A Justiça determinou a soltura do médico Daniel Alexandrino, irmão do deputado federal eleito e ex-secretário de Saúde, Ismael Alexandrino. Ele foi um dos três presos na última quinta-feira, 26, pela Operação Sinusal, que apura desvio de dinheiro em organização social na área da saúde em Goiás. Os detidos devem sair da prisão nesta terça-feira, 31.

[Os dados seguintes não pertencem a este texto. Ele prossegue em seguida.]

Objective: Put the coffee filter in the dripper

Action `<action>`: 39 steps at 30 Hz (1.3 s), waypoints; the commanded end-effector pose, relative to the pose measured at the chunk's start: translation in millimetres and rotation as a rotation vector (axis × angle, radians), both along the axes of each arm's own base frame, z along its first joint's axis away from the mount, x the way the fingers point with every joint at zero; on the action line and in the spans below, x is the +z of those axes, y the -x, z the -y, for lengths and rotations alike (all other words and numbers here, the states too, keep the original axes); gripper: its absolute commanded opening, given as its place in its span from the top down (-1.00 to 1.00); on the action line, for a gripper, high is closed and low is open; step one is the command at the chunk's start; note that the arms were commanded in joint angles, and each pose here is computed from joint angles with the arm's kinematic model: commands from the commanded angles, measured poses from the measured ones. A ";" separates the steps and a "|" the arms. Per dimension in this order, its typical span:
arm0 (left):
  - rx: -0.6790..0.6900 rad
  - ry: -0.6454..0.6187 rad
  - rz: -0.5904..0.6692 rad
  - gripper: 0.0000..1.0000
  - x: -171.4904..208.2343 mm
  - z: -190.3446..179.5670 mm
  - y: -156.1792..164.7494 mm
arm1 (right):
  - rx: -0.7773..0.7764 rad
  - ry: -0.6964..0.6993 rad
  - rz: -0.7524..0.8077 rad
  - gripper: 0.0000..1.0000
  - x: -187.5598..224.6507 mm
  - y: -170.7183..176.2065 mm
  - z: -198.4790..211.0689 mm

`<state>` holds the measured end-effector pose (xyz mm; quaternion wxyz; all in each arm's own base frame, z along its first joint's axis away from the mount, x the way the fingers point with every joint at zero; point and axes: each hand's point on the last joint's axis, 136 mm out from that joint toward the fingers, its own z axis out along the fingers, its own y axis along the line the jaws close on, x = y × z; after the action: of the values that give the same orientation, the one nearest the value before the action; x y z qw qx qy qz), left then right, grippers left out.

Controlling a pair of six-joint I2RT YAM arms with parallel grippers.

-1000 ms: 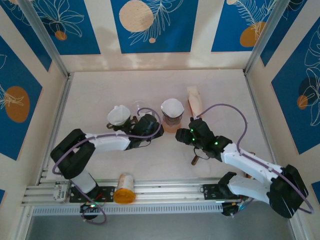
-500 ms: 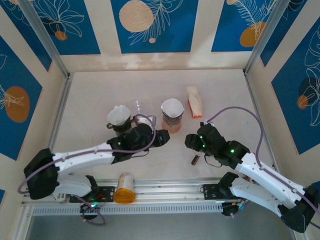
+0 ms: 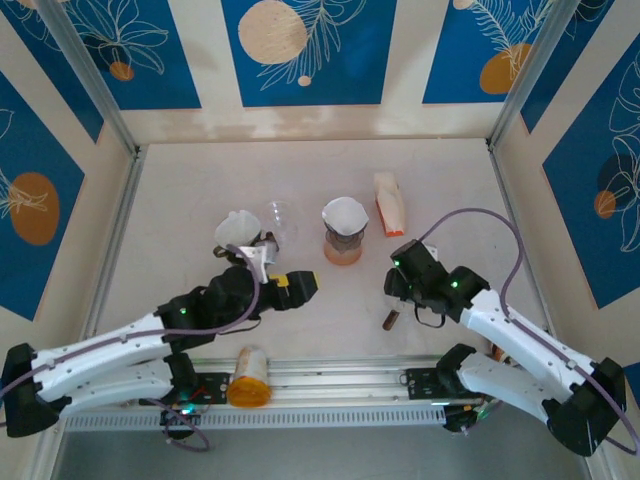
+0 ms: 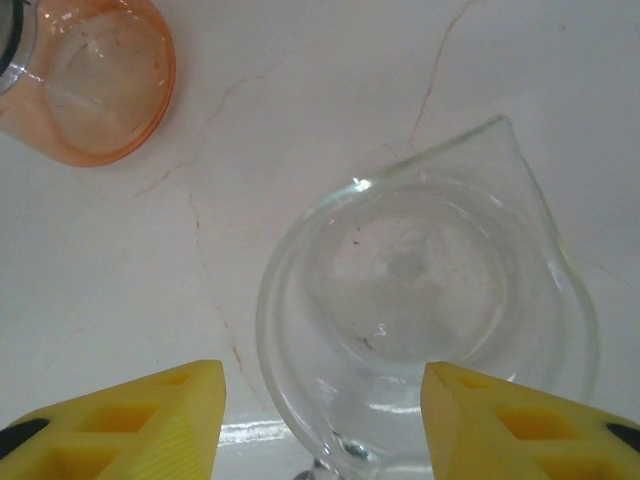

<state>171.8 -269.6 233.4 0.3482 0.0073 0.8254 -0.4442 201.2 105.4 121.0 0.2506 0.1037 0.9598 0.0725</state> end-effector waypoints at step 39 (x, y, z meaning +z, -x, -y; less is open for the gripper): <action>0.258 -0.119 0.141 -1.00 13.5 -145.8 19.7 | 0.627 0.052 -0.154 0.90 -8.3 43.3 -189.0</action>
<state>152.2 -134.9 242.4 0.4463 -0.0467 0.8173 -0.3616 157.4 276.2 108.6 0.1401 -0.2010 0.9652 0.0913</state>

Quem assinou a ordem de soltura foi o juiz da 2ª Vara Estadual de Repressão ao Crime Organizado e à Lavagem de Dinheiro, Alessandro Pereira Pacheco. Daniel Alexandrino é suspeito de corrupção e desvio de dinheiro. Ele é médico cirurgião vascular e angiologista. Segundo a investigação, ele seria dono de uma empresa registrada no nome de laranjas e que prestaria serviços a uma organização social que atua no Estado.

A polícia recebeu denúncias de irregularidades nos contratos de gestão da OS Instituto Brasileiro de Gestão Compartilhada (IBGC), que teria terceirizado o serviço para a empresa Amme Saúde. Ela seria registrada em nomes de laranjas, mas pertenceria a Daniel Alexandrino, segundo as investigações.

Na época das prisões, o IBGC divulgou uma nota que estava colaborando com as investigações e reafirmou que materia a regularidade do atendimento à saúde e gestão nas unidades de saúde que administra.

A defesa de Ismael, assinada pelo advogado Demóstenes Torres, esclarece que o ex-secretário estadual de Saúde Ismael Alexandrino está colaborando com as autoridades na investigação, inclusive ao fornecer a senha de seu aparelho de telefone celular.

Além das prisões temporárias de Daniel, Andreia Lopo e Fernando Borges, foram cumpridos 17 mandados de busca e apreensão, além do bloqueio e sequestro de bens; A prisão temporária tinha duração de cinco dias e terminaria nesta terça-feira, 31. A Delegacia Estadual de Repressão a Crimes Contra a Administração Pública (Decarp) tinha pedido a prorrogação das prisões com o argumento de que cinco dias não seriam suficientes para analisar o material apreendido pela operação.